======== Provided material

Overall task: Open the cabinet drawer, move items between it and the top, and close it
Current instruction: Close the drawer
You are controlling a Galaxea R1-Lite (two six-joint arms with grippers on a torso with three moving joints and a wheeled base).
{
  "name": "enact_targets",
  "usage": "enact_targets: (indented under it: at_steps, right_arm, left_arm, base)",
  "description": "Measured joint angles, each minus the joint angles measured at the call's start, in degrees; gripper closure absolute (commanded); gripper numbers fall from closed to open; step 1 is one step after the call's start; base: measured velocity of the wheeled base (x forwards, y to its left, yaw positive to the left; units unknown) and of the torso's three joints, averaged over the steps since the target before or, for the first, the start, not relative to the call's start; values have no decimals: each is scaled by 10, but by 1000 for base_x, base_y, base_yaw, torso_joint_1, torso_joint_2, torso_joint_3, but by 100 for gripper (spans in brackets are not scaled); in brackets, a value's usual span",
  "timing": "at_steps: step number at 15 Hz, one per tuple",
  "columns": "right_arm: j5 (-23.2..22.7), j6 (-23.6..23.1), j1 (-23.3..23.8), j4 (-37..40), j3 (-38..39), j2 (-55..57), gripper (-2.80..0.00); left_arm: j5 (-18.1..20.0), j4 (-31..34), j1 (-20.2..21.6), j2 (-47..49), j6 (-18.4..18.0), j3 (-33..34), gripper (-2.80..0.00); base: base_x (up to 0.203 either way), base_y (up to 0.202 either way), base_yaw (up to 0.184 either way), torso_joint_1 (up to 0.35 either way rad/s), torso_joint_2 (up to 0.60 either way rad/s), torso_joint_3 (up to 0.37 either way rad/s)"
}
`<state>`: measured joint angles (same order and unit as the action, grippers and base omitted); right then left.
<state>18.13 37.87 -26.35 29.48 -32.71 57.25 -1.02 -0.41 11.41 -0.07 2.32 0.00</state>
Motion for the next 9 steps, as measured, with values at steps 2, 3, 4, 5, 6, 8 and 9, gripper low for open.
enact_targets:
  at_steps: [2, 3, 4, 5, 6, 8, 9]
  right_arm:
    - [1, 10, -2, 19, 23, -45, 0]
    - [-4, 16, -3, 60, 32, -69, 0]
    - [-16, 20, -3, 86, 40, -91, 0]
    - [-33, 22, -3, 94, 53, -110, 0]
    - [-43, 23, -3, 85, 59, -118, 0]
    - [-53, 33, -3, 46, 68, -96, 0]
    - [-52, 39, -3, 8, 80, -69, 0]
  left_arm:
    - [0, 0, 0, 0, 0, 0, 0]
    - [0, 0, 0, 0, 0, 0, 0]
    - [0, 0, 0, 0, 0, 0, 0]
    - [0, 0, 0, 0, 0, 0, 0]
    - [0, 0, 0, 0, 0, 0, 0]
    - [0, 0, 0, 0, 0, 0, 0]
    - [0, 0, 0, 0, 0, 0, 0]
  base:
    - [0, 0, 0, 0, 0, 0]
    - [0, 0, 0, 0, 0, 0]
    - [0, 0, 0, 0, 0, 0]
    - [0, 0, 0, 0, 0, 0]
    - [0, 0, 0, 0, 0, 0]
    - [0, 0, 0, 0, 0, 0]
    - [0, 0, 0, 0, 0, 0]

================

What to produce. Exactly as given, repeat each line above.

Response to the task.
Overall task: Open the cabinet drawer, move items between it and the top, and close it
Current instruction: Close the drawer
You are controlling a Galaxea R1-Lite (two six-joint arms with grippers on a torso with three moving joints and a wheeled base).
{
  "name": "enact_targets",
  "usage": "enact_targets: (indented under it: at_steps, right_arm, left_arm, base)",
  "description": "Measured joint angles, each minus the joint angles measured at the call's start, in degrees; gripper closure absolute (commanded); gripper numbers fall from closed to open; step 1 is one step after the call's start; base: measured velocity of the wheeled base (x forwards, y to its left, yaw positive to the left; units unknown) and of the torso's three joints, averaged over the steps since the target before or, for the first, the start, not relative to the call's start; values have no decimals: each is scaled by 10, but by 1000 for base_x, base_y, base_yaw, torso_joint_1, torso_joint_2, torso_joint_3, but by 100 for gripper (spans in brackets are not scaled); in brackets, a value's usual span",
  "timing": "at_steps: step number at 15 Hz, one per tuple",
  "columns": "right_arm: j5 (-23.2..22.7), j6 (-23.6..23.1), j1 (-23.3..23.8), j4 (-37..40), j3 (-38..39), j2 (-55..57), gripper (-2.80..0.00); left_arm: j5 (-18.1..20.0), j4 (-31..34), j1 (-20.2..21.6), j2 (-47..49), j6 (-18.4..18.0), j3 (-33..34), gripper (-2.80..0.00); base: base_x (up to 0.203 either way), base_y (up to 0.202 either way), base_yaw (up to 0.184 either way), torso_joint_1 (up to 0.35 either way rad/s), torso_joint_2 (up to 0.60 either way rad/s), torso_joint_3 (up to 0.37 either way rad/s)"
}
`<state>`: measured joint angles (same order and unit as the action, grippers and base omitted); right then left.
<state>18.13 37.87 -26.35 29.48 -32.71 57.25 -1.02 -0.41 11.41 -0.07 2.32 0.00</state>
Motion for the next 9 steps, as measured, with values at steps 2, 3, 4, 5, 6, 8 and 9, gripper low for open.
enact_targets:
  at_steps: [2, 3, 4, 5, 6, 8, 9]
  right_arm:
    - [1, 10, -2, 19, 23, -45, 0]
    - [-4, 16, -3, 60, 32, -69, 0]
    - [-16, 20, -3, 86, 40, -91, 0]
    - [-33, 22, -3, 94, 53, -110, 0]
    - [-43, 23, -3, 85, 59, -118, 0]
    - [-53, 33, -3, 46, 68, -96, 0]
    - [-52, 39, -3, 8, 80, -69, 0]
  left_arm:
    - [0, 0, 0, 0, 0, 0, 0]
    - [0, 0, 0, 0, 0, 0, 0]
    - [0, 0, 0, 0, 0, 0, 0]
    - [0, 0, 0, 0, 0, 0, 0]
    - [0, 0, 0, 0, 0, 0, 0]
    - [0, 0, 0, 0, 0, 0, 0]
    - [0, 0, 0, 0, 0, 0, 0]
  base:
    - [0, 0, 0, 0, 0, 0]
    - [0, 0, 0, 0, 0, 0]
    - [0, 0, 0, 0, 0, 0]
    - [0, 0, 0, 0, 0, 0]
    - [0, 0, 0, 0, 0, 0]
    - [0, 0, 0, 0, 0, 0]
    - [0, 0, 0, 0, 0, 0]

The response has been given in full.